This morning, mining services business RCR Tomlinson Limited (ASX: RCR) bucked the trend of falling profits with the announcement of its half-yearly results.
Whilst in the six months to 31 December 2014 the company reported a 16.7% fall in revenue, to $584.5 million, net profit after tax rose a surprising 3.9% to $19 million, following a heavy focus on reducing costs. Its earnings before interest and tax, or EBIT margin increased to 4.9%.
In the wake of falling mining investment, services businesses have been hard hit, sometimes reporting heavy losses and cutting their dividends entirely. RCR Tomlinson shareholders can however expect a 3.5 cents per share fully franked dividend to hit their bank accounts on 7 April 2015.
The company stated it: "Has over 70 percent of its revenues and earnings generated from the Infrastructure and Energy markets, a recurring revenue base and a current order book steady at $0.7 billion." Having this diversification has clearly helped RCR.
However even larger companies such as Monaldelphous Group Limited (ASX: MND) and Worleyparsons Limited (ASX: WOR) haven't been immune from the huge declines in mining investment. Their share prices are down 43% and 26% in the past year.
Commenting on the results, RCR Tomlinson's Managing Director, Dr Paul Dalhleish said: "It is pleasing to improve our profitability in both absolute and percentage terms as we refine the operating performance of the business and reduce costs."
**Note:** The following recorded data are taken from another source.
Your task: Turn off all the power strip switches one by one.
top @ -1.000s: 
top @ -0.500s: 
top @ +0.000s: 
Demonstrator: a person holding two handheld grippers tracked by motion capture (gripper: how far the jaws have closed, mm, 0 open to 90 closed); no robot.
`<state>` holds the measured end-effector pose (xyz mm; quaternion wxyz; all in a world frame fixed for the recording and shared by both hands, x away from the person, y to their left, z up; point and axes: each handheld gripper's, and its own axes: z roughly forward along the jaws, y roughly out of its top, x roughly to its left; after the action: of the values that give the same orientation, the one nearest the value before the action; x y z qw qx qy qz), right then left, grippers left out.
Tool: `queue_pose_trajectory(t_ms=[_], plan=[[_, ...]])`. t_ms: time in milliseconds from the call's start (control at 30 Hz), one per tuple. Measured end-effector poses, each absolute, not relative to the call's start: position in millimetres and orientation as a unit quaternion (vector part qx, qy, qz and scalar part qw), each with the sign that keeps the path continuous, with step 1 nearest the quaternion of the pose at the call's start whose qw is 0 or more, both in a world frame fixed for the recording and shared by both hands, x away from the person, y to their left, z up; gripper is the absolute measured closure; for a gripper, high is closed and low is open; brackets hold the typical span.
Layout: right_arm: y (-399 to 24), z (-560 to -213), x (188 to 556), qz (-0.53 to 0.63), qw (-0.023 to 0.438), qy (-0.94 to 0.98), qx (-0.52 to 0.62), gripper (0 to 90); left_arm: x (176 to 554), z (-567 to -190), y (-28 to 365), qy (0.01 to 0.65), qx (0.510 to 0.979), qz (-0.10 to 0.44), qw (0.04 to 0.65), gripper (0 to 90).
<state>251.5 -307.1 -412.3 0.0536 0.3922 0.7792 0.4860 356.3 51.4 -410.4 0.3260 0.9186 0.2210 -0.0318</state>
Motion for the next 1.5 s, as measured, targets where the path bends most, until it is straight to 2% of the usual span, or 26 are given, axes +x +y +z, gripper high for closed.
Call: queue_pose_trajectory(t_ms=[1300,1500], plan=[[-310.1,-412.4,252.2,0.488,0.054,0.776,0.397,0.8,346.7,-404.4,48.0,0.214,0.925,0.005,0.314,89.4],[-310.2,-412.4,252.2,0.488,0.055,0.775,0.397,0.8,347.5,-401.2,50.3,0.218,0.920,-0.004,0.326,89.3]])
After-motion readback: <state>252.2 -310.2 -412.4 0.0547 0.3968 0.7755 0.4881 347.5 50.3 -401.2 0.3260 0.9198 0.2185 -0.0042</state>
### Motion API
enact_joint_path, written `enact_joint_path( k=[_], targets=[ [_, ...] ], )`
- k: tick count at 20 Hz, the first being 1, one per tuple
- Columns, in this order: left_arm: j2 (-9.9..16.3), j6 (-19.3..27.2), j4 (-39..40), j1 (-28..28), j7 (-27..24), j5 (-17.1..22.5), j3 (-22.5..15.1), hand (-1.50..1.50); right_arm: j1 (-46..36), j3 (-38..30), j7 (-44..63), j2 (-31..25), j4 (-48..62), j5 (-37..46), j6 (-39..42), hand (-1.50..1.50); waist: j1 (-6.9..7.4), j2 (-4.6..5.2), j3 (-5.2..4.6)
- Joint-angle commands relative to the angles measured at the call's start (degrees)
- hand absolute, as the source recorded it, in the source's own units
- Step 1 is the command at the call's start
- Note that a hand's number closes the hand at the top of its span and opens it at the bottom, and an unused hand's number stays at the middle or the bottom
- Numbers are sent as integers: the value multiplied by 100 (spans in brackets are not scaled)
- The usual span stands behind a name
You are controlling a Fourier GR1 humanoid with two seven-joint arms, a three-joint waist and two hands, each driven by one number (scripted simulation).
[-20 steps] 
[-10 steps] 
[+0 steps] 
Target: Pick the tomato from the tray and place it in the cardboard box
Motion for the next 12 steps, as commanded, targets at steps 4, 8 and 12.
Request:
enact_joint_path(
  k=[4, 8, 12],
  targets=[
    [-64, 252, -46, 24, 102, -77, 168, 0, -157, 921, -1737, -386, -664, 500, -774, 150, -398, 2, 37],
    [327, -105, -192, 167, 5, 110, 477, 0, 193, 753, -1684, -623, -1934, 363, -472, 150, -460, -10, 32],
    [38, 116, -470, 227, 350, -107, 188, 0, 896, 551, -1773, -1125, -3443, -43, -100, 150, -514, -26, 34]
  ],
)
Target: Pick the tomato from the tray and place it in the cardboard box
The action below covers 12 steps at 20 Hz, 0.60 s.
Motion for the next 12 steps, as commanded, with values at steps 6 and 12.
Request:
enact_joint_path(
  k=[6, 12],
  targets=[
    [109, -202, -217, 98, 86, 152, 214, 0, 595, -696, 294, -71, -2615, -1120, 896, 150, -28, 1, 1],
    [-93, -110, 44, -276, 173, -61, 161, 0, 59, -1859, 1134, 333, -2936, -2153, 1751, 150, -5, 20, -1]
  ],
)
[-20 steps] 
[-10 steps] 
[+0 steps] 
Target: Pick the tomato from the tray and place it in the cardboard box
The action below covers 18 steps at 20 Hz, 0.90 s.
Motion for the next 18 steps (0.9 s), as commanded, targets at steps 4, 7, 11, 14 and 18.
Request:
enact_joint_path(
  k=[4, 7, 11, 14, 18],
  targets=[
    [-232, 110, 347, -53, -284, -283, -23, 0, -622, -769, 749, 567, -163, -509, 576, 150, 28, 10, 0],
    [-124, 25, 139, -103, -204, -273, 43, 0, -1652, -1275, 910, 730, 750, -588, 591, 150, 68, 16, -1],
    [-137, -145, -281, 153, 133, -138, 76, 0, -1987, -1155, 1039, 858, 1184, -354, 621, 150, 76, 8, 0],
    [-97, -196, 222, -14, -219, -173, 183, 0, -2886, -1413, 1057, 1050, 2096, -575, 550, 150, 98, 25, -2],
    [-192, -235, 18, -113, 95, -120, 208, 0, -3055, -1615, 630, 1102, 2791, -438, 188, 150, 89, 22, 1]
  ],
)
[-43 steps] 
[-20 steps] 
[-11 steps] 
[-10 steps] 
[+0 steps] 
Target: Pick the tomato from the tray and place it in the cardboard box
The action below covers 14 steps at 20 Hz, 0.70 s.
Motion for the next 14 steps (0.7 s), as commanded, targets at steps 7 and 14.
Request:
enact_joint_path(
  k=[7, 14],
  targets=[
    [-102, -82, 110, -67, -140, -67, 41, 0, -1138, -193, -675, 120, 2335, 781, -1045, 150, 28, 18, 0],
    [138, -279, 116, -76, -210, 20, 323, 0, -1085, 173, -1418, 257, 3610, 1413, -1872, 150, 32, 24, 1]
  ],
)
He said, "A significant reduction in net debt, down from $90 million post the acquisition of our Infrastructure business to $18.1 million" provided the company with the ability to consider further acquisitions.
Should you buy?
Despite trading on a trailing dividend yield of 4.8% fully franked and price-earnings ratio of around eight, investors should be cautious about hitting the buy button on shares in any mining services business, even RCR Tomlinson.
In the wake of a decade-long mining boom, commodity prices are plummeting and contract renewals are falling, while margins are being compressed – leaving little in the way of prudent growth opportunities.